La falacia de asociar barrio privado y riqueza
En marzo del año pasado, los desarrollos urbanos privados fueron noticia por un proyecto de ley provincial que hacía referencia a la función social de la propiedad y a su integración socio-urbanística. Semanas atrás, mientras se debatía el nuevo Código Civil, volvió la polémica por declaraciones de representantes oficialistas, quienes también mencionaron las dificultades que, a su juicio, presenta este tipo de desarrollos.
Paralelamente -y como una manera de engrosar las flacas cuentas públicas-, la provincia de Buenos Aires planea aumentar la carga impositiva de quienes residen en urbanizaciones privadas. Y a todo esto se sumó, en estos últimos días, un avance de la AFIP sobre la privacidad de las personas que habitan estos emprendimientos residenciales, sometiéndolos a un interrogatorio que parecería reñir contra la ley de protección de datos personales.
Por supuesto que ambos aspectos -el urbanístico y el fiscal- son debatibles. El problema surge cuando la discusión es en un plano ideológico que poco tiene que ver con la realidad. Ese sesgo torna abusivas una serie de medidas que en otro contexto serían totalmente válidas.
Con esas iniciativas, se presenta como axioma inapelable una asociación necesaria entre barrio privado y riqueza, lo que es un error. En los años 60, los countries aparecieron como factor aglutinante lo social, deportivo o cultural y sí tuvieron como clientela a lo más acomodado de la sociedad. Pero en los 90, el fenómeno urbanístico de mayor crecimiento no fue el de los countries sino el de barrios privados. El único denominador común entre uno y otro fue el de proveerse su propia seguridad. En los barrios privados, tanto el valor del metro cuadrado como el de las expensas son notoriamente inferiores a los de los countries tradicionales.
Muchos de esos barrios privados se llevaron adelante mediante un sistema de desarrollo al costo. ¿Qué significa esto? Que hay una empresa desarrolladora que representa a un grupo de individuos y les permite proveerse de una vivienda bajo un esquema que resulta en valores más bajos que en un desarrollo tradicional. Es una tendencia que crece y lo hace en el marco de una necesidad insatisfecha de gente que de otra manera no podría acceder a su vivienda. En estos sistemas se compra la tierra, se hacen las calles, cloacas, tendidos eléctricos y se instalan los artefactos de iluminación. Cuando todo está construido, son los propietarios los que pagan por el mantenimiento y la seguridad.
¿Cuál es el costo para el Estado en este tipo de urbanizaciones? Cero.

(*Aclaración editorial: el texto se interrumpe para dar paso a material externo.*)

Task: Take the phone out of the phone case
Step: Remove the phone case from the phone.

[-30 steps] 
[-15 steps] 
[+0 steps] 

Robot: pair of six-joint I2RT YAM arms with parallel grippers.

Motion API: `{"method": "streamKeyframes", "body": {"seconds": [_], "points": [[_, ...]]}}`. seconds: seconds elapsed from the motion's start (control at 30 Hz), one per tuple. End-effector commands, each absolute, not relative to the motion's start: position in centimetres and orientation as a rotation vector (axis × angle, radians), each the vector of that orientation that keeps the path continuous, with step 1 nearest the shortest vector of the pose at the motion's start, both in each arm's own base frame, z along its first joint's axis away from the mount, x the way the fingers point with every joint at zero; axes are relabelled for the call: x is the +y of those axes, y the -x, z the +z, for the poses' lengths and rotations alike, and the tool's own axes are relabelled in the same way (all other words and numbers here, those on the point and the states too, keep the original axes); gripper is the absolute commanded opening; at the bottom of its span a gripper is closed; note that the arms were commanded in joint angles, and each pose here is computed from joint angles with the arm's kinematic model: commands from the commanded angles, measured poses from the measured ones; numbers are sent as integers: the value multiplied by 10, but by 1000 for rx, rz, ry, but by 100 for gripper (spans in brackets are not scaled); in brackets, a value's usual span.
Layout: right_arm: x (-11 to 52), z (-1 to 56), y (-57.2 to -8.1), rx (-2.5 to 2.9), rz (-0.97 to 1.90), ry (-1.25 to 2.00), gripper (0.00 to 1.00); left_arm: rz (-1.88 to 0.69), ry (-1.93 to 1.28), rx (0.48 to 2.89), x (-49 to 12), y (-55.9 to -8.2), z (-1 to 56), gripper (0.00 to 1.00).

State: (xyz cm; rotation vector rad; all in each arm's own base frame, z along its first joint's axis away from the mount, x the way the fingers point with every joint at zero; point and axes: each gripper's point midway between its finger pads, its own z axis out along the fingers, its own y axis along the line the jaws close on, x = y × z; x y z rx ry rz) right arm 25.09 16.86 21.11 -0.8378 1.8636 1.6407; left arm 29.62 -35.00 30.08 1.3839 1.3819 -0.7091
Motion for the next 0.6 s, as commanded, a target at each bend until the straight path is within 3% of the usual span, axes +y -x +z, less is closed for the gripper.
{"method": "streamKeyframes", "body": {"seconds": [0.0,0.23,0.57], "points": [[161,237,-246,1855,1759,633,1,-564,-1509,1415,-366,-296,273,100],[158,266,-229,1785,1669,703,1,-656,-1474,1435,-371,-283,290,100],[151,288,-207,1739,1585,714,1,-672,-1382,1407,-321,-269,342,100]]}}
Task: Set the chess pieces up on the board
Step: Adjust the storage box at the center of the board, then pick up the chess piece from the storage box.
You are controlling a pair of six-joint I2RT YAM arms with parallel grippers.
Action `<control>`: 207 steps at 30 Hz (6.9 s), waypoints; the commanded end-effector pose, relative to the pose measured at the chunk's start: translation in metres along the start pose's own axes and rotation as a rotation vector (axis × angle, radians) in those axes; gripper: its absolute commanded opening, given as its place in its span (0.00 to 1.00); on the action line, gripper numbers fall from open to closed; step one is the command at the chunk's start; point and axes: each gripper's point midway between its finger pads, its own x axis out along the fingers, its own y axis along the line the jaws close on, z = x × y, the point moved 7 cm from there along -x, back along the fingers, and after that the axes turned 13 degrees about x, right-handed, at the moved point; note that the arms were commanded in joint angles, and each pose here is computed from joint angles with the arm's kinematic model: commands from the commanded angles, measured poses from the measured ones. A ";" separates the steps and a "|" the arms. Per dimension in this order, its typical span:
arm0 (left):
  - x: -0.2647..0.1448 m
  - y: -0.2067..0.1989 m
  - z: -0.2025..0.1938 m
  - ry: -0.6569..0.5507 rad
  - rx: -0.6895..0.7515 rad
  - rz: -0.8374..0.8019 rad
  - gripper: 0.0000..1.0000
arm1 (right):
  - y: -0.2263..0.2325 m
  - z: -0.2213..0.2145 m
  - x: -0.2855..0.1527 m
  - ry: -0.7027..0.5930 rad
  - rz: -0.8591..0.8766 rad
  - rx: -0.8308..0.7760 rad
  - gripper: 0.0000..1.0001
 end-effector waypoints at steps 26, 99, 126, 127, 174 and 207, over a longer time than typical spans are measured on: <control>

Y no sólo no tiene que invertir un céntimo el erario para las obras sino que, también por el hecho de ser barrios privados, los municipios perciben las "cesiones de espacios verdes y públicos" que la ley 8912 ya impone, por ejemplo, en la provincia de Buenos Aires. Además, por ser barrios privados, los municipios perciben impuestos. Los intendentes también exigen distintos impuestos de inclusión social y otras obras de infraestructura.
Contra lo que busca instalarse, la realidad es que quienes viven en barrios privados son, en su mayoría, familias jóvenes de clase media a quienes no les sobra nada. Su elección no responde a una ideología sino que es la respuesta a la inseguridad.
Cargarles mayores costos hará real ese prejuicio asociativo entre barrio privado y riqueza: sólo podrán subsistir los proyectos más caros y sofisticados. El grandísimo universo de quienes no puedan acceder a ellos será, como lo fue antes de que exista esta alternativa, un problema del Estado.